*** Opening of GIVEN INFORMATION ***
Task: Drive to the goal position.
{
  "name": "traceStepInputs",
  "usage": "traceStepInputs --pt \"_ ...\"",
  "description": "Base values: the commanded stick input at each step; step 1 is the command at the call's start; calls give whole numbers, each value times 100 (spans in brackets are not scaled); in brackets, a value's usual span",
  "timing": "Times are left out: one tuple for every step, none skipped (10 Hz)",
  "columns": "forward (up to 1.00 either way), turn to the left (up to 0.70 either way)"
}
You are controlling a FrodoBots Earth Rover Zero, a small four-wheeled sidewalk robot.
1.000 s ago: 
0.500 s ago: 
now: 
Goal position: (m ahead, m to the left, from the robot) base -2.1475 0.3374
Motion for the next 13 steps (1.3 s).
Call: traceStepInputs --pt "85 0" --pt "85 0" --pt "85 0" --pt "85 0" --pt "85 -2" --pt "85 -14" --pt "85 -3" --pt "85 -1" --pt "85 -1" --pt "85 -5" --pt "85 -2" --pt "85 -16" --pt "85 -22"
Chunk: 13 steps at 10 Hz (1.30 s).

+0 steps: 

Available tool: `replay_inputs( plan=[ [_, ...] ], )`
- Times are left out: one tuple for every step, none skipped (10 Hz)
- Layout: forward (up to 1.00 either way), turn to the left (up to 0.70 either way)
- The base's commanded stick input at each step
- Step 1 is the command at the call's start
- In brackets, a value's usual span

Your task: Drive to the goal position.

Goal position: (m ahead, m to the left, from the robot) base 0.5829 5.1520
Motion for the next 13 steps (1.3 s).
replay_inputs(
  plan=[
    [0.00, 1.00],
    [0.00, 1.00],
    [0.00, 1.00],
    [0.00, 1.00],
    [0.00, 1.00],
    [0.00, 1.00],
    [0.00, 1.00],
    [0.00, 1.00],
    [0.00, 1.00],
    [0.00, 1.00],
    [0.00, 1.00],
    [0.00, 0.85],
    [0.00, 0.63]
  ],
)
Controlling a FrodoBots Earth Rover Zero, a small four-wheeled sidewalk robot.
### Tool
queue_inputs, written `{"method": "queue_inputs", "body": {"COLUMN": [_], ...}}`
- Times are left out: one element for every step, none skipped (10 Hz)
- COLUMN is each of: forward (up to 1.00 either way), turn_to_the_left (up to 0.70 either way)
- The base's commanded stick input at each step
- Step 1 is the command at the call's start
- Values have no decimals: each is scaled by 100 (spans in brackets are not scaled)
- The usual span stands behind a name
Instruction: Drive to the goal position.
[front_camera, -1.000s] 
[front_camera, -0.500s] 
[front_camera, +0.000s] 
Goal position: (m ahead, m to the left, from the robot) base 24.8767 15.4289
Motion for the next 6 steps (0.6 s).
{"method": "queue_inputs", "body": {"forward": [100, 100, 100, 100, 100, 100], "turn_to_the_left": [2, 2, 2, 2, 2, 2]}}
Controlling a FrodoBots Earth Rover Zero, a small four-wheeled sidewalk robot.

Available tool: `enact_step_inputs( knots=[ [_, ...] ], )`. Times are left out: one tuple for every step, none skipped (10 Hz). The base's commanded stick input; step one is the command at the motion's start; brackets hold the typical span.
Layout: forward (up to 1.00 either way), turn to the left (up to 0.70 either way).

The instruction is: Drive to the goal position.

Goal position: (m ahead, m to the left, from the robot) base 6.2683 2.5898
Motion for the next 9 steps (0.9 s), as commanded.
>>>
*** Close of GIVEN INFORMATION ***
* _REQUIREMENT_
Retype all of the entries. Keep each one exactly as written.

* _SOLVED EXERCISE_
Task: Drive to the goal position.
{
  "name": "traceStepInputs",
  "usage": "traceStepInputs --pt \"_ ...\"",
  "description": "Base values: the commanded stick input at each step; step 1 is the command at the call's start; calls give whole numbers, each value times 100 (spans in brackets are not scaled); in brackets, a value's usual span",
  "timing": "Times are left out: one tuple for every step, none skipped (10 Hz)",
  "columns": "forward (up to 1.00 either way), turn to the left (up to 0.70 either way)"
}
You are controlling a FrodoBots Earth Rover Zero, a small four-wheeled sidewalk robot.
1.000 s ago: 
0.500 s ago: 
now: 
Goal position: (m ahead, m to the left, from the robot) base -2.1475 0.3374
Motion for the next 13 steps (1.3 s).
Call: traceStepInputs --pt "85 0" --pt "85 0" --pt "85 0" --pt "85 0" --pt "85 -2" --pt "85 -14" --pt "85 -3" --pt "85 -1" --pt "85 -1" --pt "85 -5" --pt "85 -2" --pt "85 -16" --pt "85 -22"
Chunk: 13 steps at 10 Hz (1.30 s).

+0 steps: 

Available tool: `replay_inputs( plan=[ [_, ...] ], )`
- Times are left out: one tuple for every step, none skipped (10 Hz)
- Layout: forward (up to 1.00 either way), turn to the left (up to 0.70 either way)
- The base's commanded stick input at each step
- Step 1 is the command at the call's start
- In brackets, a value's usual span

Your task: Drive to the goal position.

Goal position: (m ahead, m to the left, from the robot) base 0.5829 5.1520
Motion for the next 13 steps (1.3 s).
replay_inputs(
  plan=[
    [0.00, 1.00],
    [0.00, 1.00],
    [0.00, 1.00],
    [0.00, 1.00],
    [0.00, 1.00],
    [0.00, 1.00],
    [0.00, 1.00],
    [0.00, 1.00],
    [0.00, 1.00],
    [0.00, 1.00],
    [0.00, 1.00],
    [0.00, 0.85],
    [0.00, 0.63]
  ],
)
Controlling a FrodoBots Earth Rover Zero, a small four-wheeled sidewalk robot.
### Tool
queue_inputs, written `{"method": "queue_inputs", "body": {"COLUMN": [_], ...}}`
- Times are left out: one element for every step, none skipped (10 Hz)
- COLUMN is each of: forward (up to 1.00 either way), turn_to_the_left (up to 0.70 either way)
- The base's commanded stick input at each step
- Step 1 is the command at the call's start
- Values have no decimals: each is scaled by 100 (spans in brackets are not scaled)
- The usual span stands behind a name
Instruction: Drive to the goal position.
[front_camera, -1.000s] 
[front_camera, -0.500s] 
[front_camera, +0.000s] 
Goal position: (m ahead, m to the left, from the robot) base 24.8767 15.4289
Motion for the next 6 steps (0.6 s).
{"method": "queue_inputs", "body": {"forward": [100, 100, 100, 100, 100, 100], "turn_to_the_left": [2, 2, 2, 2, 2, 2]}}
Controlling a FrodoBots Earth Rover Zero, a small four-wheeled sidewalk robot.

Available tool: `enact_step_inputs( knots=[ [_, ...] ], )`. Times are left out: one tuple for every step, none skipped (10 Hz). The base's commanded stick input; step one is the command at the motion's start; brackets hold the typical span.
Layout: forward (up to 1.00 either way), turn to the left (up to 0.70 either way).

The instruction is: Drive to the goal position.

Goal position: (m ahead, m to the left, from the robot) base 6.2683 2.5898
Motion for the next 9 steps (0.9 s), as commanded.
>>>

The requested output is complete.